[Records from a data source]
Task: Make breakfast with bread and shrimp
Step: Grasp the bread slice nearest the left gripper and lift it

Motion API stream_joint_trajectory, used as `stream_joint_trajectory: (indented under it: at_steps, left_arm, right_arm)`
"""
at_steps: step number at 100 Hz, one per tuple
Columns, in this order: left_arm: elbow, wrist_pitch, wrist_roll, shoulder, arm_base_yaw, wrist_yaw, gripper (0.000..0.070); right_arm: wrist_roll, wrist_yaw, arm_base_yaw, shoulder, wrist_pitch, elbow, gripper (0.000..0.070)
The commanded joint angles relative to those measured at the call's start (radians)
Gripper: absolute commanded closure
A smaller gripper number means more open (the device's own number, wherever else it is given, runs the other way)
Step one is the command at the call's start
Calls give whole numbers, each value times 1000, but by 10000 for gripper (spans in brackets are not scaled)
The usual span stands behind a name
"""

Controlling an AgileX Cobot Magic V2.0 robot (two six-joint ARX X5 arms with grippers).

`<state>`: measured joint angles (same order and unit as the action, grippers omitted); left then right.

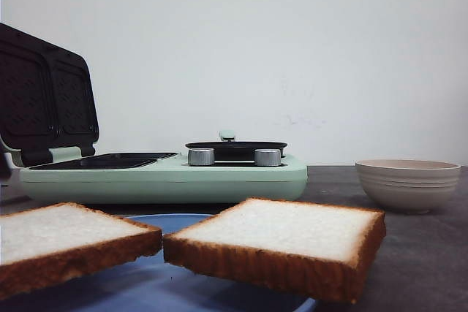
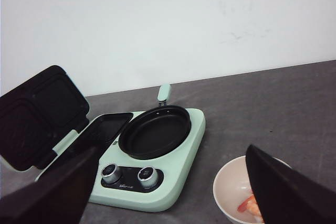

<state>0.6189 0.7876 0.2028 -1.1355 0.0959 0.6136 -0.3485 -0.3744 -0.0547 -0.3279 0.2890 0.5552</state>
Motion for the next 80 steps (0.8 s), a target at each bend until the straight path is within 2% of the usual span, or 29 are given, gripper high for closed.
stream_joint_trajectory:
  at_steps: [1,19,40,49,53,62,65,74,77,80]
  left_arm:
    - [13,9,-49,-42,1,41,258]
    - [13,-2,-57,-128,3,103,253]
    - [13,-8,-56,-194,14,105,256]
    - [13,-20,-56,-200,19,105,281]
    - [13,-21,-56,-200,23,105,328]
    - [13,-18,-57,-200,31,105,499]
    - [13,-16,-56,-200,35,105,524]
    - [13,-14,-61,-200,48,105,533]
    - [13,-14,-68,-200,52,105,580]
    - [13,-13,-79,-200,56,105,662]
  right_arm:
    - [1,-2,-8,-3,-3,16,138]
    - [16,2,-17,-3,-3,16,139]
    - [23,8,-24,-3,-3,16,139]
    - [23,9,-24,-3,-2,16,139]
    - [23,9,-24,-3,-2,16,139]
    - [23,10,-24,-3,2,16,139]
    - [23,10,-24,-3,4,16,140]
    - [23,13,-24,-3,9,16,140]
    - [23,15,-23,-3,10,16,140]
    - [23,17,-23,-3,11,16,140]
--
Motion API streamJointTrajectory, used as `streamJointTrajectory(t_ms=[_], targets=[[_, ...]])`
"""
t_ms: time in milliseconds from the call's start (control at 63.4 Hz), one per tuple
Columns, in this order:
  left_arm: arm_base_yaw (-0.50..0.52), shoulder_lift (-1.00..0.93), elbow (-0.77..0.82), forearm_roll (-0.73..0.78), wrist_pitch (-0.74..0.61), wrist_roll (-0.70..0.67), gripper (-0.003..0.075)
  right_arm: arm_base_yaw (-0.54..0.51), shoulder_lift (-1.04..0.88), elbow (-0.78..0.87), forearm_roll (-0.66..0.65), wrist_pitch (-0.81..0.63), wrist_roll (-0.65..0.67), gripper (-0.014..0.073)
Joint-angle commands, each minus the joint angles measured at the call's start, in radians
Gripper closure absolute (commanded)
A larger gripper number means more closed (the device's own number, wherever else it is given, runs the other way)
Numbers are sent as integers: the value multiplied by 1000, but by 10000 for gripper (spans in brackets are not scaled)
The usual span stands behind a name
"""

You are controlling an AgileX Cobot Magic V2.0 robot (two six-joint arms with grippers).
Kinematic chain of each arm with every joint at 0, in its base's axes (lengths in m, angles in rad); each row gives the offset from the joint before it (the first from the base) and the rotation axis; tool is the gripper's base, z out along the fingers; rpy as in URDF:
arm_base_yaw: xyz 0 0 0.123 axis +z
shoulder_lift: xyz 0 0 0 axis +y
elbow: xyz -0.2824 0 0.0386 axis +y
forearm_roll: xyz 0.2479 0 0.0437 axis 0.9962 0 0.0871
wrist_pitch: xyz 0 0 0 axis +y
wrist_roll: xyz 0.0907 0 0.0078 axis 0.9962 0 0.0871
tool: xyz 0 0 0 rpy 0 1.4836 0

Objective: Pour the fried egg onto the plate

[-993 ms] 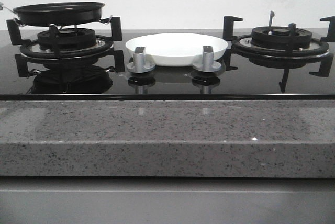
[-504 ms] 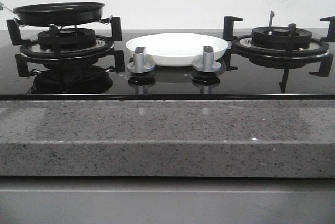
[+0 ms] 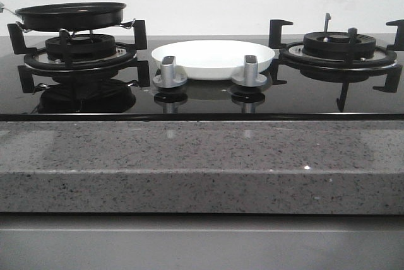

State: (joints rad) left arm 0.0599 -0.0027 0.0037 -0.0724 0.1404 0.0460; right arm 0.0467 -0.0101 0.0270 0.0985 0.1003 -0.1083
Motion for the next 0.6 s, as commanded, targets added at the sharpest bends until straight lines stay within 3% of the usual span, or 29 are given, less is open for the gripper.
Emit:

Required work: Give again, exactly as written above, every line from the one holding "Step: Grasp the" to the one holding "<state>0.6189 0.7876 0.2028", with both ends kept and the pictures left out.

Expected answer:
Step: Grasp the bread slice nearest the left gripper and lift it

Motion API stream_joint_trajectory, used as `stream_joint_trajectory: (indented under it: at_steps, left_arm, right_arm)`
"""
at_steps: step number at 100 Hz, one per tuple
Columns, in this order: left_arm: elbow, wrist_pitch, wrist_roll, shoulder, arm_base_yaw, wrist_yaw, gripper (0.000..0.070); right_arm: wrist_roll, wrist_yaw, arm_base_yaw, shoulder, wrist_pitch, elbow, gripper (0.000..0.070)
The commanded joint angles relative to those measured at the call's start (radians)
Gripper: absolute commanded closure
A smaller gripper number means more open (the device's own number, wherever else it is given, runs the other way)
Step one is the command at the call's start
Calls give whole numbers, each value times 1000, but by 10000 for gripper (spans in brackets are not scaled)
The usual span stands behind a name
"""

Controlling an AgileX Cobot Magic V2.0 robot (two six-joint ARX X5 arms with grippers).

`<state>`: measured joint angles (same order and unit as the action, grippers omitted); left then right.


<state>0.6189 0.7876 0.2028 -1.1355 0.0959 0.6136 -0.3485 -0.3744 -0.0547 -0.3279 0.2890 0.5552</state>

The answer requires no further additions.